Synchronization Protocols Enhance AI in Commercial Herds


Using a synchronization program can help commercial producers increase the average calf age, and therefore weight, at weaning, said Dave Patterson, University of Missouri?Columbia.

BILLINGS, Mont. (July 6, 2005) — As a warm-up to this year’s Beef Improvement Federation (BIF) meetings, the National Association of Animal Breeders (NAAB) symposium offered a discussion of technologies that facilitate fixed-time artificial insemination (AI). Speaker David Patterson, University of Missouri, lamented the fact that, despite development of multiple protocols for synchronizing estrus among heifers and cows, commercial cow-calf producers have been slow to adopt AI.

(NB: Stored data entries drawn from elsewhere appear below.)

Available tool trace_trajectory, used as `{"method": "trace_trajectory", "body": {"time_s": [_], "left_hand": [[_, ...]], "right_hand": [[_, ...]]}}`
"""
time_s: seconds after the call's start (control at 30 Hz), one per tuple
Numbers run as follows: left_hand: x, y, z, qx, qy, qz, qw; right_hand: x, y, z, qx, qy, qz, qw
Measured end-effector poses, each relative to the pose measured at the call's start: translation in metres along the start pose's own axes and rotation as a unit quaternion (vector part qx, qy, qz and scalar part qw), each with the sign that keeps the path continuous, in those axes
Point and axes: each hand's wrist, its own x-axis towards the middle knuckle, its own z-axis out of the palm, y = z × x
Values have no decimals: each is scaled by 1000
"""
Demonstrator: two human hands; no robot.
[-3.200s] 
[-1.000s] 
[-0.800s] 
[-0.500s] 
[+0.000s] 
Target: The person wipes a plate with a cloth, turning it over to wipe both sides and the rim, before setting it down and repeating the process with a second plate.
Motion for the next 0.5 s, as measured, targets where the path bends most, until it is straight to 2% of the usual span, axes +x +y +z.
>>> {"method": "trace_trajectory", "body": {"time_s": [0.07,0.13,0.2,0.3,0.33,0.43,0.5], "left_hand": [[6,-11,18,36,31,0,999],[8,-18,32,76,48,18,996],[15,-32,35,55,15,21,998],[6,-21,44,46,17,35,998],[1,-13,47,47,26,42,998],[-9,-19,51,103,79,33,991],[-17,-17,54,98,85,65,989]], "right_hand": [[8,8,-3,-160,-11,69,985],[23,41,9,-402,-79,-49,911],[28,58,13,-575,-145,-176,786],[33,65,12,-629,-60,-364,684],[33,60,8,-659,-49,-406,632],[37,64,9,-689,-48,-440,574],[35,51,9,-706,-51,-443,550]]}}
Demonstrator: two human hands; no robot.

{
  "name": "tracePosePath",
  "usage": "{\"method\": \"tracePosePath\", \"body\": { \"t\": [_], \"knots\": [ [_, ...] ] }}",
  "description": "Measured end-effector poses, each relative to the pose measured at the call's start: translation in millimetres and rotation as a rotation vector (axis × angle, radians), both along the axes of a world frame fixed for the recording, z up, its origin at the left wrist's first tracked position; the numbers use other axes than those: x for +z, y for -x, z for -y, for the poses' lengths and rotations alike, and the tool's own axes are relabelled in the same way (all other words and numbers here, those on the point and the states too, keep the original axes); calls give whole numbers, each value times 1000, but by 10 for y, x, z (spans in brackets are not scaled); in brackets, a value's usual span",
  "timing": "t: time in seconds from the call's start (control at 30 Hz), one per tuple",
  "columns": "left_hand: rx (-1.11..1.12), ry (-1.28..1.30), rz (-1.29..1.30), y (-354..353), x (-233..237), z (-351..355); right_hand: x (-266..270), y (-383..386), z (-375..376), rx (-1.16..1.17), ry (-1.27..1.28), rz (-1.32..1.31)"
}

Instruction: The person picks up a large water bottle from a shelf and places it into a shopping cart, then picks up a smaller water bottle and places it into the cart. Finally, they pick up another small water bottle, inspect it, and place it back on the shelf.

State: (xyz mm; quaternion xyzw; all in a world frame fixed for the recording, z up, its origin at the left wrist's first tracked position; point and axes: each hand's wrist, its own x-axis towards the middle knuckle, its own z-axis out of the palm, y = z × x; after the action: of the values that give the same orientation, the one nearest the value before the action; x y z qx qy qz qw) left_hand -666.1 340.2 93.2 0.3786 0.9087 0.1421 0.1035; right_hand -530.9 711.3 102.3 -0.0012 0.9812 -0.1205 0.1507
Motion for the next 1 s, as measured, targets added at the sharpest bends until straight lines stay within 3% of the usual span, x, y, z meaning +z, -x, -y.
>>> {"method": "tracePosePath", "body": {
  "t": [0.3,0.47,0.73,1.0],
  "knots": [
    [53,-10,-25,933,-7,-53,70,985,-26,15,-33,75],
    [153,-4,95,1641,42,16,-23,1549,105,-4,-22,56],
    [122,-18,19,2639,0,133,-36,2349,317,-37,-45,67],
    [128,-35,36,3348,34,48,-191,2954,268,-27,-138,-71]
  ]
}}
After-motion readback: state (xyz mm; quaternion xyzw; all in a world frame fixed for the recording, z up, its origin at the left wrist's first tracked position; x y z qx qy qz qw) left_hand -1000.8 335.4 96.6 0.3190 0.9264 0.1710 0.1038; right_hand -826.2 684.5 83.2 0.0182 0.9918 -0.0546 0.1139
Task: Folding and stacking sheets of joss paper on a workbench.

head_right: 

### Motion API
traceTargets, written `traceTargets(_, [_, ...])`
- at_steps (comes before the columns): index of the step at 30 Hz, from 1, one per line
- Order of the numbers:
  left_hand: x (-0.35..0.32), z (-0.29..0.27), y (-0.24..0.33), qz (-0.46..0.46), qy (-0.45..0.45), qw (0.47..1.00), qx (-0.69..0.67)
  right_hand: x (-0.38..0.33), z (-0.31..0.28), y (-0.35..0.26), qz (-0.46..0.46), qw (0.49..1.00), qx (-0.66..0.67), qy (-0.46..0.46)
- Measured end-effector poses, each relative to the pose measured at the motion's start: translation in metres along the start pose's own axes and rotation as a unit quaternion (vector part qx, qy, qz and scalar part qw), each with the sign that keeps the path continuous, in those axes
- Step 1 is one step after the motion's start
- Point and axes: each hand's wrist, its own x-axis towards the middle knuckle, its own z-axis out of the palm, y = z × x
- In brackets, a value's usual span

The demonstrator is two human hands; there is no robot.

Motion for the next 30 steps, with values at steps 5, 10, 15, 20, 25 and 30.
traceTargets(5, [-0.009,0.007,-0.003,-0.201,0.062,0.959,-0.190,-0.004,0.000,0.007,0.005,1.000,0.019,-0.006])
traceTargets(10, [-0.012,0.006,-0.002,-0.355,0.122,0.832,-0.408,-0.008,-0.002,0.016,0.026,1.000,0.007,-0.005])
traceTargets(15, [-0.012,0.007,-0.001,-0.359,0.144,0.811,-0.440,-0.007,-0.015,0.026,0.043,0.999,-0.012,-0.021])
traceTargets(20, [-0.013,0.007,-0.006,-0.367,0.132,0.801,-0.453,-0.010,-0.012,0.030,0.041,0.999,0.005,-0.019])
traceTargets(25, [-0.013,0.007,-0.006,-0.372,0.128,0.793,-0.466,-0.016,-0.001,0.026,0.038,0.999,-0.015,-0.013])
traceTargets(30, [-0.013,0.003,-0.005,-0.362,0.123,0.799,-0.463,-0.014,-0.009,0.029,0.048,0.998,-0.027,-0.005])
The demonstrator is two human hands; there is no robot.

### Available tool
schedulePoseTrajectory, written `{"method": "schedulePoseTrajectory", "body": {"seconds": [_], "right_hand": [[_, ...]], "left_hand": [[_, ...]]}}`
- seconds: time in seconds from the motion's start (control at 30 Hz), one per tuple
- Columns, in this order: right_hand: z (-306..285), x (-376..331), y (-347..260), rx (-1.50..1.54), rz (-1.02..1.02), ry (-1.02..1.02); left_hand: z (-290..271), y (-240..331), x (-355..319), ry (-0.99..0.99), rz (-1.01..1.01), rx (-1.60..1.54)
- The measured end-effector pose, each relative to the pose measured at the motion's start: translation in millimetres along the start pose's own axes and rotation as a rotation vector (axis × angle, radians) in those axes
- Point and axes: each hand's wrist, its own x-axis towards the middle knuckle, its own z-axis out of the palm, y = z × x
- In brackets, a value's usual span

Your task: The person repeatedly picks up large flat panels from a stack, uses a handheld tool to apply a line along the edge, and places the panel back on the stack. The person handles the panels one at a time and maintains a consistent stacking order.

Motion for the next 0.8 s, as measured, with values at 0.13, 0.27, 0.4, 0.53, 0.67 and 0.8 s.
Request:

“Other countries are adopting new technologies for animal production more rapidly than the U.S.,” Patterson said, noting how only 10% of U.S. producers currently use AI.

Patterson said beef producers in Brazil AI nearly five times more cows annually than do U.S. producers. Unless owners of commercial cow herds more aggressively implement proven reproductive technologies, he fears the United States will lose its competitive advantage in production of high-quality beef.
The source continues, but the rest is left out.